### TRY IT
Your job is to copy the data that follows exactly, every line included.
=== Section Start ===
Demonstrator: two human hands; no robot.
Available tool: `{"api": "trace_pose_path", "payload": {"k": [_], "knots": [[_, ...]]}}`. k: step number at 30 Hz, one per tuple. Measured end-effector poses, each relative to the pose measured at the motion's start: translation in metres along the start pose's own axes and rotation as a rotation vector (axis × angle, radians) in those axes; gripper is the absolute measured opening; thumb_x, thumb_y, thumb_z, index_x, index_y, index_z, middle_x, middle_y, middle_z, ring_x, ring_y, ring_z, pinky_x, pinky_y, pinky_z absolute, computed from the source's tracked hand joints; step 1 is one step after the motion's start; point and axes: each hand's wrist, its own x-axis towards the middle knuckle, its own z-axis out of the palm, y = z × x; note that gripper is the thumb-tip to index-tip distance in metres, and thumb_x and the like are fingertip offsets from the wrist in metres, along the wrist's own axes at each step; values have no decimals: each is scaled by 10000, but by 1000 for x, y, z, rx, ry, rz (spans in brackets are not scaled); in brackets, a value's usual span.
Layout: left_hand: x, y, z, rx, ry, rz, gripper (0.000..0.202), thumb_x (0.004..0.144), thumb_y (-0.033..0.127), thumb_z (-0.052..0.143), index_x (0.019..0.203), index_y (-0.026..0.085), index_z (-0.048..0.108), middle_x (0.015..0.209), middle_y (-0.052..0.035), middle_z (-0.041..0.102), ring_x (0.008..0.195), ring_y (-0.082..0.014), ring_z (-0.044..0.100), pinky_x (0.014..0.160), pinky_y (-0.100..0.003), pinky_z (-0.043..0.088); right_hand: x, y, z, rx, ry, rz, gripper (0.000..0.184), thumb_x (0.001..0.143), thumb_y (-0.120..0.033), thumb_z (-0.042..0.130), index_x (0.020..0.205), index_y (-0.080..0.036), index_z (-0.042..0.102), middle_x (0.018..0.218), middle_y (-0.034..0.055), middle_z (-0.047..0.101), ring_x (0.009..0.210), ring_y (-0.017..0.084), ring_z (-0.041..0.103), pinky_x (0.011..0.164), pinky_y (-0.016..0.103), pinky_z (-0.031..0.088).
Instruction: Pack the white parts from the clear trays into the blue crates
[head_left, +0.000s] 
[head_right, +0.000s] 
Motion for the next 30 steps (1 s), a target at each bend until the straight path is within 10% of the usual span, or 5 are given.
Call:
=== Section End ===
### REPLY TO THE EXERCISE
Demonstrator: two human hands; no robot.
Available tool: `{"api": "trace_pose_path", "payload": {"k": [_], "knots": [[_, ...]]}}`. k: step number at 30 Hz, one per tuple. Measured end-effector poses, each relative to the pose measured at the motion's start: translation in metres along the start pose's own axes and rotation as a rotation vector (axis × angle, radians) in those axes; gripper is the absolute measured opening; thumb_x, thumb_y, thumb_z, index_x, index_y, index_z, middle_x, middle_y, middle_z, ring_x, ring_y, ring_z, pinky_x, pinky_y, pinky_z absolute, computed from the source's tracked hand joints; step 1 is one step after the motion's start; point and axes: each hand's wrist, its own x-axis towards the middle knuckle, its own z-axis out of the palm, y = z × x; note that gripper is the thumb-tip to index-tip distance in metres, and thumb_x and the like are fingertip offsets from the wrist in metres, along the wrist's own axes at each step; values have no decimals: each is scaled by 10000, but by 1000 for x, y, z, rx, ry, rz (spans in brackets are not scaled); in brackets, a value's usual span.
Layout: left_hand: x, y, z, rx, ry, rz, gripper (0.000..0.202), thumb_x (0.004..0.144), thumb_y (-0.033..0.127), thumb_z (-0.052..0.143), index_x (0.019..0.203), index_y (-0.026..0.085), index_z (-0.048..0.108), middle_x (0.015..0.209), middle_y (-0.052..0.035), middle_z (-0.041..0.102), ring_x (0.008..0.195), ring_y (-0.082..0.014), ring_z (-0.044..0.100), pinky_x (0.014..0.160), pinky_y (-0.100..0.003), pinky_z (-0.043..0.088); right_hand: x, y, z, rx, ry, rz, gripper (0.000..0.184), thumb_x (0.001..0.143), thumb_y (-0.120..0.033), thumb_z (-0.042..0.130), index_x (0.020..0.205), index_y (-0.080..0.036), index_z (-0.042..0.102), middle_x (0.018..0.218), middle_y (-0.034..0.055), middle_z (-0.047..0.101), ring_x (0.009..0.210), ring_y (-0.017..0.084), ring_z (-0.041..0.103), pinky_x (0.011..0.164), pinky_y (-0.016..0.103), pinky_z (-0.031..0.088).
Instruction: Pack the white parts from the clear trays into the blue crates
[head_left, +0.000s] 
[head_right, +0.000s] 
Motion for the next 30 steps (1 s), a target at each bend until the straight path is within 10% of the usual span, or 5 are given.
Call:

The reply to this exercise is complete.